=== THE RECORDS ===

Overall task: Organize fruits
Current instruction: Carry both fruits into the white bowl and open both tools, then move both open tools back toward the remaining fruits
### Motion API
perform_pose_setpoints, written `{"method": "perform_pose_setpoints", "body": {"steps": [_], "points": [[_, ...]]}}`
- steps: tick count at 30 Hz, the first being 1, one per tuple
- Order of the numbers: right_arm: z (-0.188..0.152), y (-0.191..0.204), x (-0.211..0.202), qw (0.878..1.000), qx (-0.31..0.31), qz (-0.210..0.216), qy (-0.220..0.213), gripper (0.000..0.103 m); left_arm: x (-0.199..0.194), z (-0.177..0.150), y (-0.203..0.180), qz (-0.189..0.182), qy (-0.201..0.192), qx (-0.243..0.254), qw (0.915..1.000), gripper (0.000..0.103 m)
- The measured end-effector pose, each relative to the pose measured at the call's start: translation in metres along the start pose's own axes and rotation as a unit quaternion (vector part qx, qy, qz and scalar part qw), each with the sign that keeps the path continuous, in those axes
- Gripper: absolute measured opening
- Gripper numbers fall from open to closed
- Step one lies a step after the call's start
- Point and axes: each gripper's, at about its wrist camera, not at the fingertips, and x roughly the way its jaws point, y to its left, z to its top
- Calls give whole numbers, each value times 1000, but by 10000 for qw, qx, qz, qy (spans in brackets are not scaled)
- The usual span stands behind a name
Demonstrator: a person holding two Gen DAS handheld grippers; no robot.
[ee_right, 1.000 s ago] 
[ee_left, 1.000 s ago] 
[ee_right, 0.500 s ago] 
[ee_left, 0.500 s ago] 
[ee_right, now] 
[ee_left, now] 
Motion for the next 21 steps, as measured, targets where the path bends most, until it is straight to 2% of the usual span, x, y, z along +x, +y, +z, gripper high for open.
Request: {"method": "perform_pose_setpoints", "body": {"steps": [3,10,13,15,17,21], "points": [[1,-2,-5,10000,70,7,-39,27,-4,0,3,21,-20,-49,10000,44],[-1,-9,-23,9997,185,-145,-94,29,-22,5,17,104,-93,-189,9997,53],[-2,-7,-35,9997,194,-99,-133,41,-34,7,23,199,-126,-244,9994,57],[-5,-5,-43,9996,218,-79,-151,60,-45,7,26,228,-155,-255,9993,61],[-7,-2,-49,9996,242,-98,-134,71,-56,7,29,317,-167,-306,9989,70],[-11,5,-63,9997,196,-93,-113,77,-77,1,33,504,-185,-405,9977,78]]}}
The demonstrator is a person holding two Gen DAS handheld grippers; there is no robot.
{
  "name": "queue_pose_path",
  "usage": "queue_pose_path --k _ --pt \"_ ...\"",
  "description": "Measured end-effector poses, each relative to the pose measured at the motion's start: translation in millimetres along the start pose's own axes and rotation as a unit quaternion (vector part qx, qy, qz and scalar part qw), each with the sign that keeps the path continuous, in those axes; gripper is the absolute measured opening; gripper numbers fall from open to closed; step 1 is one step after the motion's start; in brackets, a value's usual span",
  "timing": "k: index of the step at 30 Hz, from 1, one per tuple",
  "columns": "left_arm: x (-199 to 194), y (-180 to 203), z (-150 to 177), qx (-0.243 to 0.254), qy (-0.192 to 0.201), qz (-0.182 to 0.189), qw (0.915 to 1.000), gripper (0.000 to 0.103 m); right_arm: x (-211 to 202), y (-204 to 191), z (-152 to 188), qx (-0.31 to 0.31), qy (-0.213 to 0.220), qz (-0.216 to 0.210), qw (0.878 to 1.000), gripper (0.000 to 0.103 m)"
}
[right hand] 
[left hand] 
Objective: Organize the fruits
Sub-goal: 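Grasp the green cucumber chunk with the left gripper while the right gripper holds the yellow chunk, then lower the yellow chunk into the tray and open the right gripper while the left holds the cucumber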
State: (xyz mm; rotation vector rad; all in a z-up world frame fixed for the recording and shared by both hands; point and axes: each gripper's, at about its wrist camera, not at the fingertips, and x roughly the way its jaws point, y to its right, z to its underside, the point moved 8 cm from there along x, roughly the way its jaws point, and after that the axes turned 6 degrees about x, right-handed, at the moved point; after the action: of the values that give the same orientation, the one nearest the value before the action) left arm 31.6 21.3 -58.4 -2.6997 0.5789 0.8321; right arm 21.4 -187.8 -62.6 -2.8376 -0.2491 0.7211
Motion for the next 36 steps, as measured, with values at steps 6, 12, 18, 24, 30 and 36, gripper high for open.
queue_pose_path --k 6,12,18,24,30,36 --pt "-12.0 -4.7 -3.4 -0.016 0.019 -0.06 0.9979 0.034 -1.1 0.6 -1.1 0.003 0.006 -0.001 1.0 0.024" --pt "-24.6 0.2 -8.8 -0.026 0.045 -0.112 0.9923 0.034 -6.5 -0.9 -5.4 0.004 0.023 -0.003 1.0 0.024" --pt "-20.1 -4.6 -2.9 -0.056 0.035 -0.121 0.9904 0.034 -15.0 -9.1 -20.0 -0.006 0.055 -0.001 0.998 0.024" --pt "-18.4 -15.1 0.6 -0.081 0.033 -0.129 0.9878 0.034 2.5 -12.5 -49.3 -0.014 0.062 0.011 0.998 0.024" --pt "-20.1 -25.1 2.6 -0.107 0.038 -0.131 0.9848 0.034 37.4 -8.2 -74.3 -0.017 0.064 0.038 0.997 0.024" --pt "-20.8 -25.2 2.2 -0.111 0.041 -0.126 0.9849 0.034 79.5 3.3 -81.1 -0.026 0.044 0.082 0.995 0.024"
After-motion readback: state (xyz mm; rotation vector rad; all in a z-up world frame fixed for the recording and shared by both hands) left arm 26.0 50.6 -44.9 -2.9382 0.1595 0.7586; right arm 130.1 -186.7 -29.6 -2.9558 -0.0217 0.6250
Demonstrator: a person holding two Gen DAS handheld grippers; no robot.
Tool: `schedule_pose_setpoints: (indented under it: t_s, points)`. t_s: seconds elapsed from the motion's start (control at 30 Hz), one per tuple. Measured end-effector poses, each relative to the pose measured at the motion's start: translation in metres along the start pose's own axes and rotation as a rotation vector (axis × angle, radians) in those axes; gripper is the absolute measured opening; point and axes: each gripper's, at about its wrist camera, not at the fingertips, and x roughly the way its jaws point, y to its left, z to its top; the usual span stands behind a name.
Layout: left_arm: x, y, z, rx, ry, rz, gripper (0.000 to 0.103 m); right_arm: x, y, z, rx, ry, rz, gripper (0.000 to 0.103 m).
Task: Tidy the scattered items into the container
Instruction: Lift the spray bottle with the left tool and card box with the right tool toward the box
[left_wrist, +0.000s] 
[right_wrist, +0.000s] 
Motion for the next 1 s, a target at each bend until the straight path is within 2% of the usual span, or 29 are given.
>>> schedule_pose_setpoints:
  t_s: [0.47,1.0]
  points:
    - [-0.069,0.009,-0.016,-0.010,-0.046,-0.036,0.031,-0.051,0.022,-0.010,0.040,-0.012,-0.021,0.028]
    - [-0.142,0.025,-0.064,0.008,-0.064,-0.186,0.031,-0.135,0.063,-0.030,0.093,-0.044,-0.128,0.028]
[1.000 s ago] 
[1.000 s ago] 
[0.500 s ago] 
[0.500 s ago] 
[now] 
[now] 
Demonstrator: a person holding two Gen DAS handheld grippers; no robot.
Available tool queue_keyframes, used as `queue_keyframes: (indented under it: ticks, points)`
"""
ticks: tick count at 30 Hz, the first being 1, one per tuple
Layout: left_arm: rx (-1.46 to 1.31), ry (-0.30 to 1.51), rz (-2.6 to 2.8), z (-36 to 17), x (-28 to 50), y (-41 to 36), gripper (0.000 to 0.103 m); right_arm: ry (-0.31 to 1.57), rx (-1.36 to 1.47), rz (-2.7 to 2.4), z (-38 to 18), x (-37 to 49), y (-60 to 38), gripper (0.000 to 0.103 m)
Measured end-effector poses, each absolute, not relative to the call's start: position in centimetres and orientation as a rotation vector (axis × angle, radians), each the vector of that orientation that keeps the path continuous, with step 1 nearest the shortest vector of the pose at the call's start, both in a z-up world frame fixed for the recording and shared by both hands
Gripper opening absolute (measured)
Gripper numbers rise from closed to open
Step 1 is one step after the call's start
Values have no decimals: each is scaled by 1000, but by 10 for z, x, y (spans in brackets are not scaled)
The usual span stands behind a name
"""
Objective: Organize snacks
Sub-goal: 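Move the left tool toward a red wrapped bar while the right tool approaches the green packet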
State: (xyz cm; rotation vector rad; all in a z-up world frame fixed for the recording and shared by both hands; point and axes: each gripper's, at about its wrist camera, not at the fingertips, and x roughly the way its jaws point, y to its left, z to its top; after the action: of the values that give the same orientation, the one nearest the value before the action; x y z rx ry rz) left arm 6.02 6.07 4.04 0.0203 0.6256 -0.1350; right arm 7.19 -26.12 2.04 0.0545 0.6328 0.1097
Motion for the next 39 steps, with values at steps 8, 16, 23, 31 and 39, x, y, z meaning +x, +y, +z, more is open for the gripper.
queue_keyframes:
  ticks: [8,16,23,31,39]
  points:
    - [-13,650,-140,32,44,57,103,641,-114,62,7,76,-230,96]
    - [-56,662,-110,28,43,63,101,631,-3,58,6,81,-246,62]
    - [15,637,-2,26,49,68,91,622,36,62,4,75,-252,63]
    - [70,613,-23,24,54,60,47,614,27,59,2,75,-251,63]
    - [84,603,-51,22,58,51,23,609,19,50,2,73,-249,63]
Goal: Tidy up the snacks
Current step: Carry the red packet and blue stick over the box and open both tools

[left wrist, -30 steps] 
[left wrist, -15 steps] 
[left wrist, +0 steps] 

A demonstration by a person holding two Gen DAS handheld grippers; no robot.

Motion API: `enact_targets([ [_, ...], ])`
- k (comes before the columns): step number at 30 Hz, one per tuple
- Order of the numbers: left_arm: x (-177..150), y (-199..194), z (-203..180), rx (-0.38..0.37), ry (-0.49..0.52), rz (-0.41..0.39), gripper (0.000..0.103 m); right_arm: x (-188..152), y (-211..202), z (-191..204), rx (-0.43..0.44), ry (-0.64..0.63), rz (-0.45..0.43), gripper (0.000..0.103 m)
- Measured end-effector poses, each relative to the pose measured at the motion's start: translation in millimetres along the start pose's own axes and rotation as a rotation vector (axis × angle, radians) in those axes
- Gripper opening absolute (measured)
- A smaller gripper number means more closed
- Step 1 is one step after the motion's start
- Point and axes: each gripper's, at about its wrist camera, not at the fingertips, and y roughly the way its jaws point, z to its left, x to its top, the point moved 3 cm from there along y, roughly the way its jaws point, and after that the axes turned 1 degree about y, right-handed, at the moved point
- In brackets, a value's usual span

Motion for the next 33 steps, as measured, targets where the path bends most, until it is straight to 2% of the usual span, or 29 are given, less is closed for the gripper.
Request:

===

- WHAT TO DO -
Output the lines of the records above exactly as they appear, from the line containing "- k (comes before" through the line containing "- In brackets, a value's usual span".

- REPLY -
- k (comes before the columns): step number at 30 Hz, one per tuple
- Order of the numbers: left_arm: x (-177..150), y (-199..194), z (-203..180), rx (-0.38..0.37), ry (-0.49..0.52), rz (-0.41..0.39), gripper (0.000..0.103 m); right_arm: x (-188..152), y (-211..202), z (-191..204), rx (-0.43..0.44), ry (-0.64..0.63), rz (-0.45..0.43), gripper (0.000..0.103 m)
- Measured end-effector poses, each relative to the pose measured at the motion's start: translation in millimetres along the start pose's own axes and rotation as a rotation vector (axis × angle, radians) in those axes
- Gripper opening absolute (measured)
- A smaller gripper number means more closed
- Step 1 is one step after the motion's start
- Point and axes: each gripper's, at about its wrist camera, not at the fingertips, and y roughly the way its jaws point, z to its left, x to its top, the point moved 3 cm from there along y, roughly the way its jaws point, and after that the axes turned 1 degree about y, right-handed, at the moved point
- In brackets, a value's usual span

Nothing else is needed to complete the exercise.